Я обмозговал инфу, хмыкнул.

– По-моему, я купил у тебя туфту, Анюта. То вполне может быть кровь от мяса. Крови очкарика в машине Ромки не найдут.

– Думайте, как хотите. Та кровь не от шашлыка.

– Ты Ромку ненавидишь, и готова увидеть кровь очкарика у Ромки на лбу. Где эта автомойка?

– Какая разница? Раз я продала вам туфту…

– Если пятно крови видела только бухгалтерша, и я начну расспрашивать о пятне, то Ромка сообразит, кто его сдал.

– Ну и пусть! Пусть он этой суке даст по морде!

– Анюта, подумай хоть минуту. Если бухгалтерша кроме тебя о пятне не говорила никому, то она поймёт, что её сдала ты. В отместку скажет Ромке. Тебе это надо?

– Я Ромку не боюсь. У меня брат – снайпер.

Девушка эмо с минуту рассматривала бесконечность.

Когда очнулась, шлёпнула себя по бедру.

– Ладно, вы правы. Лишние проблемы мне не нужны. Автомойка на углу Проспекта и Гражданской.

– Так бы сразу.

– Я тут подумала… Если Ромка знает, что пятно видела только бухгалтерша и мойщик, то Ромка устроит парню весёлую жизнь. И всё из-за вас.

– И из-за тебя. Кстати, зачем ты топишь Ромку?

– Будет знать, как меня бросать.

– Если он сядет, то ты его уже не увидишь.

– Он всё равно ко мне не вернётся.

– Ты подставляешь и бухгалтершу.

– А вот её надо было вообще в первую очередь…

– Ты забыла, что синих тапок я у неё не нашёл.

– Она спрятала. Она хитрая.

– Вас, женщин, понять – проще застрелиться. Верите только в то, что втемяшилось в голову.

Анюта фыркнула, оторвала зад от скамейки, оправила наноюбку, зацокала каблуками к ромкиному кабаку.

Я провёл девушку эмо взглядом, засмотрелся на восьмёрки, что выписывала наноюбка, вспомнил подсудный возраст Анюты, зашагал к машине.

Когда включил зажигание, часы на приборной доске показали половину шестого. Час пик. Работники автомоек в мыле, выкроить минутку для разговора сложно.

Я погнал джипчик на автомойку.

*

*

Без двадцати шесть я застрял в пробке на углу Проспекта Ленина и Гражданской. Рабочая перевозка ещё не закончилась. До цели не доехал полквартала. Осталось смотреть на автомойку сквозь стекло, пока течение выносило меня с перекрёстка.

Десять минут я полз в пробке со скоростью пять метров в минуту. От нечего делать рассматривал территорию автомойки. Забыл, как сие чудо выглядит, ведь на мойку не заезжал сто лет, машину мою дома.

Территория автомойки сияла чистотой. Ни пятнышка на бетоне, ни единой машины в очереди. Мировой финансовый кризис. Денег у народа нет даже на мытьё машины.

Когда, наконец, вырвался из пробки, я подкатил джипчик ко въезду в бокс мойки.

От стены отлепился полусонный паренёк-автомойщик под два метра ростом. Подошёл, осмотрел машину, пожал плечами.

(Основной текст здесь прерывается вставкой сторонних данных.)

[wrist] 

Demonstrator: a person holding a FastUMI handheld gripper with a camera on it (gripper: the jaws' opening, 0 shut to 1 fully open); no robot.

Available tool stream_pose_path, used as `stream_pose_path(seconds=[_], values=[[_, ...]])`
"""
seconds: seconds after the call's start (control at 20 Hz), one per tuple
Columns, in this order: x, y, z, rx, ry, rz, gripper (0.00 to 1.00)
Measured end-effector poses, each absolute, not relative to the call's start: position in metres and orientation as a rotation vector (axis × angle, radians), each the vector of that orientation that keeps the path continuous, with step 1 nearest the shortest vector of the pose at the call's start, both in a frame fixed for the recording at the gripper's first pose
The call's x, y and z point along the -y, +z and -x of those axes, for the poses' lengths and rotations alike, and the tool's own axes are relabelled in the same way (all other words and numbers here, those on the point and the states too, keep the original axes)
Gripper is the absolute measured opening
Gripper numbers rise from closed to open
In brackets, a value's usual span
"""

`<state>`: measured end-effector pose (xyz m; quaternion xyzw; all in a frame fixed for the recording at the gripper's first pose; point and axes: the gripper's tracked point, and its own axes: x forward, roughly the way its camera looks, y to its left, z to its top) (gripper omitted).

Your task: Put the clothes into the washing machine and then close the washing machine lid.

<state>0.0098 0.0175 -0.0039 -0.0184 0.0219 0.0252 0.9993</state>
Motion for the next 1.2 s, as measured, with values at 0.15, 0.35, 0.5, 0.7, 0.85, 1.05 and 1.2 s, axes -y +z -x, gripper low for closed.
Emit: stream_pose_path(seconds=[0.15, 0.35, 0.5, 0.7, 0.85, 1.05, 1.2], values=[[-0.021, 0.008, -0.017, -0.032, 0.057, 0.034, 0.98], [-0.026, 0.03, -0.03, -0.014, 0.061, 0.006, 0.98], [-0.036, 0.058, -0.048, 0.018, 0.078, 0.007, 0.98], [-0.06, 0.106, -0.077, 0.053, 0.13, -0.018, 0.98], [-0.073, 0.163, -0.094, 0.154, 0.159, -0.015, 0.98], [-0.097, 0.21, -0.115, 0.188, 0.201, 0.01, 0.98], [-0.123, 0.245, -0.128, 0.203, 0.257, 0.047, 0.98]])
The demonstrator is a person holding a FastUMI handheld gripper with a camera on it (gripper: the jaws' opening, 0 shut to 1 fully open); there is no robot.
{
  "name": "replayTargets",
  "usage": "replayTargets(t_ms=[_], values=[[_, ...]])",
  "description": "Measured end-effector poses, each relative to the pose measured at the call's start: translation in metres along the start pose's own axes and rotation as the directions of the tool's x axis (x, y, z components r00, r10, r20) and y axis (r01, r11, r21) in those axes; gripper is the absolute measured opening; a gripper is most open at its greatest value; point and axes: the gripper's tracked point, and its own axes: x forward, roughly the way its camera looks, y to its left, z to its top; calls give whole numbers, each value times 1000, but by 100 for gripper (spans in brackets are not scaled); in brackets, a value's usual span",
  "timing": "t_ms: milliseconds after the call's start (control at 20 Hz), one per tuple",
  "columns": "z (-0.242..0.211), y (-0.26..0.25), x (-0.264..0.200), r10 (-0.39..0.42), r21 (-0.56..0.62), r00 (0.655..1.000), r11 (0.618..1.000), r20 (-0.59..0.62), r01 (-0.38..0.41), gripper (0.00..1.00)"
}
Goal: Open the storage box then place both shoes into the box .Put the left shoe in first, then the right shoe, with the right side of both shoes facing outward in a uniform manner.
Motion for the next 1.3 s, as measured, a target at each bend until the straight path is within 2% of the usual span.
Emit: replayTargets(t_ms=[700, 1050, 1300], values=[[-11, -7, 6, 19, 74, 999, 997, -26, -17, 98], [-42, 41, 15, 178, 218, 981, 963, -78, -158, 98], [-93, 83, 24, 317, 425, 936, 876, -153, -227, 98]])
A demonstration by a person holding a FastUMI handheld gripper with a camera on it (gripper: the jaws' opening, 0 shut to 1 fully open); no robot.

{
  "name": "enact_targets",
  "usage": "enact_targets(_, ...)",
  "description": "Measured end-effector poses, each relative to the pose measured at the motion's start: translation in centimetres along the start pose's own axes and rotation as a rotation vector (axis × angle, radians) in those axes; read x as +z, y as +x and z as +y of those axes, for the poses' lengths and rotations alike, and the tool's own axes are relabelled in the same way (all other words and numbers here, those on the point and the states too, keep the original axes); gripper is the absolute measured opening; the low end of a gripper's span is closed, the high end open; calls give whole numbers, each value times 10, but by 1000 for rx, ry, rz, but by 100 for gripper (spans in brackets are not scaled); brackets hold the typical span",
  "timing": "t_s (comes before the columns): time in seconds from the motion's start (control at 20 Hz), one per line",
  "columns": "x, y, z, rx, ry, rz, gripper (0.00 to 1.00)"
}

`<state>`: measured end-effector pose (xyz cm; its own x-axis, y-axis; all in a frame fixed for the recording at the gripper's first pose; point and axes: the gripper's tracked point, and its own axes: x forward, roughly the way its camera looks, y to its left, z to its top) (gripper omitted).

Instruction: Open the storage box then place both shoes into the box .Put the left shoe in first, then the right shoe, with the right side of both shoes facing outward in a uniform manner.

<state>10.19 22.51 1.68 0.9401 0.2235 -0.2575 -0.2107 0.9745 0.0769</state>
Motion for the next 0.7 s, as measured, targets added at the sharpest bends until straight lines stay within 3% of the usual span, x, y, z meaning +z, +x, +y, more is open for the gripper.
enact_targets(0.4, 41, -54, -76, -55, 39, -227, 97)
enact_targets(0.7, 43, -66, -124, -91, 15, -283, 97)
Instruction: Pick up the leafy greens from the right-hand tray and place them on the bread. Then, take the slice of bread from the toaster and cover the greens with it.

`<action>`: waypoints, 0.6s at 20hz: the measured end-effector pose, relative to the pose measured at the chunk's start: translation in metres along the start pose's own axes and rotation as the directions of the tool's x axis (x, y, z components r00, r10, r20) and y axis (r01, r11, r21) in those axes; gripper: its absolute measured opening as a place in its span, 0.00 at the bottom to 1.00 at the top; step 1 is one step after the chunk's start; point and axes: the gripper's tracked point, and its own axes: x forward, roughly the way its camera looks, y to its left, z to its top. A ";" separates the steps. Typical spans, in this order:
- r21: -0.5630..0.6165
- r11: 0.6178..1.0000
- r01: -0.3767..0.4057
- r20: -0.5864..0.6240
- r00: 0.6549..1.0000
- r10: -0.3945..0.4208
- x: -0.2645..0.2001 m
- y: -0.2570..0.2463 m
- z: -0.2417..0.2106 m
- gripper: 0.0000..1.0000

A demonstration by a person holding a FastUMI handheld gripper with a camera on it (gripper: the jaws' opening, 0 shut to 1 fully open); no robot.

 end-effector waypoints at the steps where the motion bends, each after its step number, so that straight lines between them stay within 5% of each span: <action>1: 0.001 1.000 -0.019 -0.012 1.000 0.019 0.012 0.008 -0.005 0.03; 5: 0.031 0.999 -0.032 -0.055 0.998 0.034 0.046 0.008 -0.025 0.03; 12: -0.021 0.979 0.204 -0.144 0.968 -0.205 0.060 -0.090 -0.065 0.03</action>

– Зачем её мыть-то? Она ж блестит!

– Хотел дать вам на чай.

– За что?

Я вышел из машины, протянул парню руку.

– Ян.

Мойщик обтёр ладонь об комбез, пожал мне руку.

– Колян. Так за что хотели дать на чай, Ян?

– Хочу узнать, кто здесь работал вчера утром.

– Эта неделя моя. С понедельника.

– То есть со вчера. Отлично. Вчера утром сюда приезжал джип. За рулём сидел толстый пацан, под сто кило. С ним была крепкая девушка.

Колян девушку запомнил. Как не помнить! Девка клёвая. Жаль, ездит с идиотами. Ведь она прикатила с депутатским сынком. Колян газеты читает. Тот толстяк с корешами побил какого-то доходягу. Урод, ещё и жлоб.

Почему жлоб? Чаевых не дал. Колян старался, а тот толстяк, мля… На таких уродов нет слов, одни маты.

За что тот толстяк должен был дать чаевые? Тот жлоб сказал отмыть пятно крови в багажнике. Пятно до конца не отстиралось. Колян то пятно и так, и эдак, а оно ни в какую. Чуть-чуть осталось. Совсем малость. Если не присматриваться, не увидишь. А это падло сказало, что раз Колян пятно не отмыл, значит, на чай не заработал. И ещё улыбнулся, скот!